Aktualności

Prowadził niesprawny pojazd wbrew zakazowi, bo myślał, że mu się uda

Data publikacji 30.09.2022

Policjanci z mokotowskiego wydziału wywiadowczo-patrolowego zatrzymali 42-latka kierującego samochodem honda wbrew wydanemu w marcu tego roku sądowemu zakazowi na prowadzenie wszelkich pojazdów mechanicznych. W trakcie sprawdzania auta okazało się, że nie posiada aktualnych badań technicznych, za co został ukarany mandatem w wysokości 1500 zł. Kierowca tłumaczył się, że wsiadł za kierownicę, ponieważ myślał, że mu się uda. Jego tok myślenia zaprowadził go prosto do policyjnego aresztu. Następnego dnia usłyszał zarzuty, za które teraz może zostać skazany na 5 lat więzienia.

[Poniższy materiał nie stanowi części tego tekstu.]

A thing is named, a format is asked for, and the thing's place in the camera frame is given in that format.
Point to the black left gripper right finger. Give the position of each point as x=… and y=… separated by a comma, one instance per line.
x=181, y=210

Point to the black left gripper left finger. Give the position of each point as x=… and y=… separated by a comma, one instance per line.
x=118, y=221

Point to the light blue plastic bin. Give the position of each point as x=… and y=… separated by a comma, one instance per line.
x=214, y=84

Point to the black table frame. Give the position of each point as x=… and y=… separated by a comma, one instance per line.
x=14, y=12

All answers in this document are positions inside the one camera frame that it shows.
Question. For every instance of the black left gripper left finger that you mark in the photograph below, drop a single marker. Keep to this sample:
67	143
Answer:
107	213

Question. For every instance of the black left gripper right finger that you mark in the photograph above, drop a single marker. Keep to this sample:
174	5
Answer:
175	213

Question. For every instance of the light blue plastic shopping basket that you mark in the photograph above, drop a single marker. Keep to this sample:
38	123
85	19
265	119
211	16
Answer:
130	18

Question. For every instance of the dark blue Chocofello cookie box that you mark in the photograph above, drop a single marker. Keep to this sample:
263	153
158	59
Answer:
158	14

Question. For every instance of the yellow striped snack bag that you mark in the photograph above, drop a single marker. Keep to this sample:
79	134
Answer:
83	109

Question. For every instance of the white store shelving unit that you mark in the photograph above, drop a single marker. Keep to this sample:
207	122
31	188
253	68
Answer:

Kwadrans po godzinie 8.00 rana na ulicy Modzelewskiego policjanci zauważyli kierującego hondą, podróżującego bez zapiętych pasów bezpieczeństwa. Postanowili go skontrolować. Szybko się okazało, że to nie jedno przewinienie, którego się dopuścił. Na pytanie, czy posiada przy sobie prawo jazdy, odpowiedział, że ma w domu. Kiedy policjanci sprawdzili go w policyjnych systemach informatycznych, okazało się, że w marcu bieżącego roku Są Rejonowy dla Warszawy Mokotowa pozbawił 42-latka przywileju prowadzenia pojazdu na 3 lata, ponieważ wówczas wybrał się on, na przejeżdżę w stanie nietrzeźwości. Ponadto w trakcie kontroli wyszło, że samochód dawno stracił badania techniczne. Na swoje usprawiedliwienia kierowca oświadczył, że postanowił przejechać się swoim samochodem, bo myślał, że mu się uda. Okazało się jednak inaczej. Mężczyzna został zatrzymany w związku z naruszeniem sądowego zakazu oraz ukarany mandatem karnym za podróżowanie bez pasów bezpieczeństwa, niesprawnym technicznie pojazdem. Następnego dnia usłyszał zarzuty popełnienia przestępstwa, za które może zostać skazany na 5 lat więzienia. Postępowanie w tej sprawie prowadzone jest pod nadzorem mokotowskiej prokuratury.